▸ PROBLEM TO SOLVE:
Take the data below and filter it for lines containing the word "Could"; show each line found.

▸ EXTRACTED DATA:
[Start of Attachment]

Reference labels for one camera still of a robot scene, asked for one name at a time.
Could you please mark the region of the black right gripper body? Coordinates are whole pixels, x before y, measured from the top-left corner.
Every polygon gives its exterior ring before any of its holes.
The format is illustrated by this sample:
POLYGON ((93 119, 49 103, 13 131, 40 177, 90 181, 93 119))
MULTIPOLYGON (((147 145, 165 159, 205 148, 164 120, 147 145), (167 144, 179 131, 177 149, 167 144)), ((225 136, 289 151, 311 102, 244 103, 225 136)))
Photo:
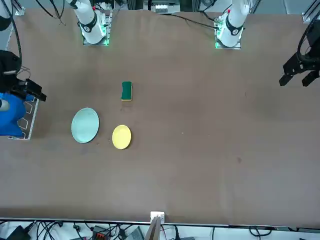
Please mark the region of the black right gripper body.
POLYGON ((11 51, 0 51, 0 92, 9 93, 14 90, 20 80, 17 72, 21 68, 21 59, 11 51))

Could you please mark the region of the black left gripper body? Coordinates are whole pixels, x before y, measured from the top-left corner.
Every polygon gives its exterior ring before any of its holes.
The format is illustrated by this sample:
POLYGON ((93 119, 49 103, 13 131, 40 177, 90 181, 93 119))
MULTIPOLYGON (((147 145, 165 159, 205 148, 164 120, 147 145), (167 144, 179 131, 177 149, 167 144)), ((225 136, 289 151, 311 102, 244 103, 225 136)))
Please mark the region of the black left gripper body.
POLYGON ((309 43, 309 51, 305 54, 310 59, 320 57, 320 20, 317 19, 313 24, 309 24, 306 34, 309 43))

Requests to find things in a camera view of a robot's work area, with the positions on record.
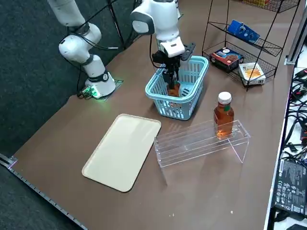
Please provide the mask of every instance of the clear acrylic stand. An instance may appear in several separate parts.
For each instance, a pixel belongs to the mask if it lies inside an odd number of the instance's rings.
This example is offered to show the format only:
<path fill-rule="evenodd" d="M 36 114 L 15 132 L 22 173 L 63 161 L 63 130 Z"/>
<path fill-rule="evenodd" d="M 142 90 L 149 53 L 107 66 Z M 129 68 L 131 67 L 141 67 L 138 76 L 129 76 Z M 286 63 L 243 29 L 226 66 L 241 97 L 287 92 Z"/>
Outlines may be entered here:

[End of Attachment]

▸ SOLUTION FOR THIS EXERCISE:
Could you please mark the region of the black right gripper body? Coordinates are whole pixels, x before y, measured from the top-left corner.
Could you please mark the region of the black left gripper body? Coordinates are whole pixels, x before y, measured from the top-left corner.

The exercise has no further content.